37 CFR 1.78 Claiming benefit of earlier filing date and cross-references to other applications

  • (a) Claims under 35 U.S.C. 119(e) for the benefit of a prior-filed provisional application. An applicant in a nonprovisional application, other than for a design patent, or an international application designating the United States may claim the benefit of one or more prior-filed provisional applications under the conditions set forth in 35 U.S.C. 119(e) and this section.
    • (1) The nonprovisional application or international application designating the United States must be:
      • (i) Filed not later than twelve months after the date on which the provisional application was filed, subject to paragraph (b) of this section (a subsequent application); or
      • (ii) Entitled to claim the benefit under 35 U.S.C. 120121, or 365(c) of a subsequent application that was filed within the period set forth in paragraph (a)(1)(i) of this section.
    • (2) Each prior-filed provisional application must name the inventor or a joint inventor named in the later-filed application as the inventor or a joint inventor.
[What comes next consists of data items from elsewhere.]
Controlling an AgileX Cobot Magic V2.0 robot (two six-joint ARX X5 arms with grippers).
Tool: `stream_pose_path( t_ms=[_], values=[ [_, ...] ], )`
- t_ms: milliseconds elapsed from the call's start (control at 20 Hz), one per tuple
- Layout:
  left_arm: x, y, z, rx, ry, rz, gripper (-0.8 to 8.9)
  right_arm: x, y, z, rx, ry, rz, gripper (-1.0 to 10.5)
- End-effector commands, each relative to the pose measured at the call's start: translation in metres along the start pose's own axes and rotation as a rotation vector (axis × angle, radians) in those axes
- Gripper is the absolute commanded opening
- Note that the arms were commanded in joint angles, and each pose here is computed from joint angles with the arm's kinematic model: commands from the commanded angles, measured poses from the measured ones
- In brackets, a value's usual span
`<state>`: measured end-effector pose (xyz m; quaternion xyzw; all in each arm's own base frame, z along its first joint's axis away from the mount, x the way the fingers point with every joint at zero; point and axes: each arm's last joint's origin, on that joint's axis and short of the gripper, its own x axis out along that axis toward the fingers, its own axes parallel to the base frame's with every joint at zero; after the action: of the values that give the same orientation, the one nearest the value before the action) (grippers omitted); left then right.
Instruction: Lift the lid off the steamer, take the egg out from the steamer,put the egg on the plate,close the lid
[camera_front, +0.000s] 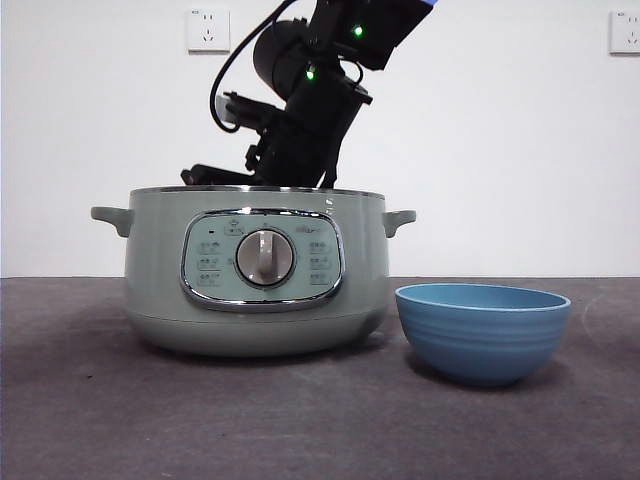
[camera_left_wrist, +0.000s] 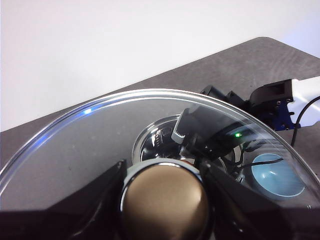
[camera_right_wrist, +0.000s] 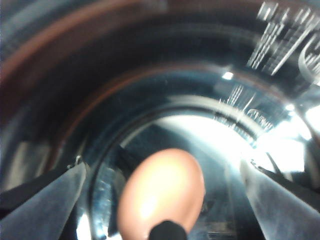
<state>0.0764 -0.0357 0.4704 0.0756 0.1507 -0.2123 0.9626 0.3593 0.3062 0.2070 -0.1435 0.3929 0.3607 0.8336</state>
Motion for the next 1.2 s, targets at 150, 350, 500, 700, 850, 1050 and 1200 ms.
stream_pose_path(
  t_ms=[150,350,500,700,850,1050,1200],
  values=[
    [-0.01,0.001,0.007,-0.001,-0.079,0.008,-0.09,0.01,0.0,-0.006,-0.003,0.033,0.002,4.0],
    [-0.01,0.001,0.007,-0.001,-0.069,0.007,-0.08,0.009,0.0,-0.009,0.007,0.064,0.006,2.7],
    [-0.01,0.001,0.006,-0.001,-0.066,0.007,-0.09,0.009,0.001,-0.01,0.008,0.072,0.007,0.4],
    [-0.01,0.001,0.006,-0.001,-0.066,0.007,-0.09,0.006,0.001,-0.006,0.005,0.048,0.01,-0.1],
    [-0.01,0.001,0.006,-0.001,-0.067,0.006,-0.09,-0.04,0.005,0.016,-0.012,-0.063,0.001,-0.1],
    [-0.01,0.001,0.006,-0.001,-0.066,0.005,-0.09,-0.148,0.011,0.036,-0.032,-0.207,-0.066,-0.1],
    [-0.01,0.001,0.006,-0.001,-0.066,0.003,-0.08,-0.231,0.008,0.025,-0.033,-0.232,-0.139,-0.1]
  ],
)
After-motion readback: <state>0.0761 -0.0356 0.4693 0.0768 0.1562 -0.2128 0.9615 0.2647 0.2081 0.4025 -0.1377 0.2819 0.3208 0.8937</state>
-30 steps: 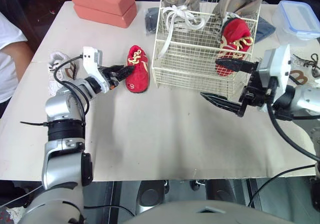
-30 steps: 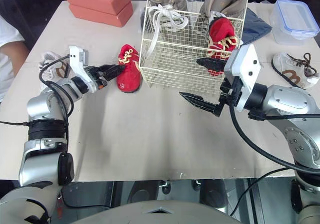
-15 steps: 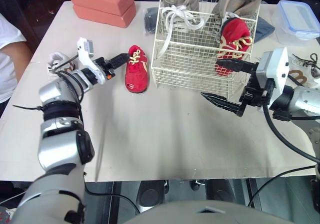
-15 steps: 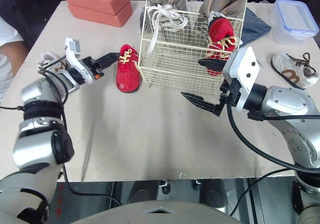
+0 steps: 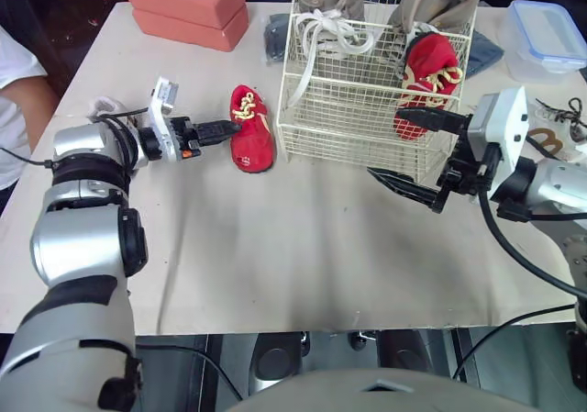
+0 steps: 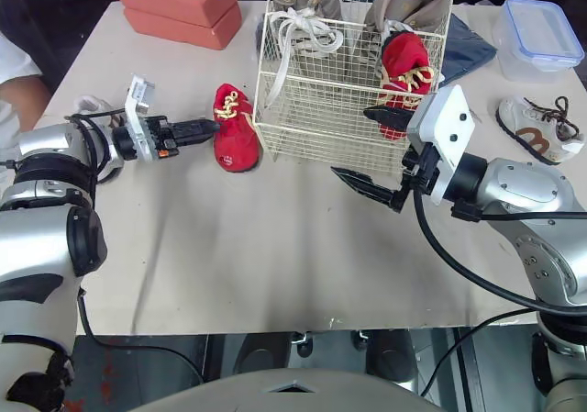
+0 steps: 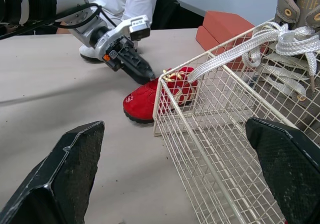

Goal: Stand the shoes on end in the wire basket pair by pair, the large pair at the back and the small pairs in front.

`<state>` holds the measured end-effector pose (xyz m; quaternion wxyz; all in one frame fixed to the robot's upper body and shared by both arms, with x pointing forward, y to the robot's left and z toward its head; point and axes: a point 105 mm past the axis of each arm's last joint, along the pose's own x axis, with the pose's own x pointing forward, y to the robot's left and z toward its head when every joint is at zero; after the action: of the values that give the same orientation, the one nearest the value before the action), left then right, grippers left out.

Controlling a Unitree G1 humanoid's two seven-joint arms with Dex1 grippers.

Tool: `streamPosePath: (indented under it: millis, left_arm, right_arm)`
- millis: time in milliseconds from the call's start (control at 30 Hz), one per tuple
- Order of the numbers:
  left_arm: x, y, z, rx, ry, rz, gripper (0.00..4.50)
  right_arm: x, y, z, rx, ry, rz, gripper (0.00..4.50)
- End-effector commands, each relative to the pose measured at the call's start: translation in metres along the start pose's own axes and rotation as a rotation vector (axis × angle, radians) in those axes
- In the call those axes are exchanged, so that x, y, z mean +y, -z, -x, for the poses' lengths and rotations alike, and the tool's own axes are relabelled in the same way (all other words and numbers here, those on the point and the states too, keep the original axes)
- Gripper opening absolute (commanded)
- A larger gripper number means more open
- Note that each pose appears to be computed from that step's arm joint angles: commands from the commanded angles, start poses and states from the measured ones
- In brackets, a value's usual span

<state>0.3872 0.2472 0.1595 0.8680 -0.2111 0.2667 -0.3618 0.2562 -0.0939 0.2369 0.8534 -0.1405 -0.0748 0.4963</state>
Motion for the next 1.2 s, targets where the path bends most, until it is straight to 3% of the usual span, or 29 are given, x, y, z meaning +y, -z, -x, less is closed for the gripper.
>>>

In addition, each prior-filed provisional application must be entitled to a filing date as set forth in § 1.53(c), and the basic filing fee set forth in § 1.16(d) must have been paid for such provisional application within the time period set forth in § 1.53(g).
    • (3) Any nonprovisional application or international application designating the United States that claims the benefit of one or more prior-filed provisional applications must contain, or be amended to contain, a reference to each such prior-filed provisional application, identifying it by the provisional application number (consisting of series code and serial number). If the later-filed application is a nonprovisional application, the reference required by this paragraph must be included in an application data sheet (§ 1.76(b)(5)).
    • (4) The reference required by paragraph (a)(3) of this section must be submitted during the pendency of the later-filed application. If the later-filed application is an application filed under 35 U.S.C. 111(a), this reference must also be submitted within the later of four months from the actual filing date of the later-filed application or sixteen months from the filing date of the prior-filed provisional application.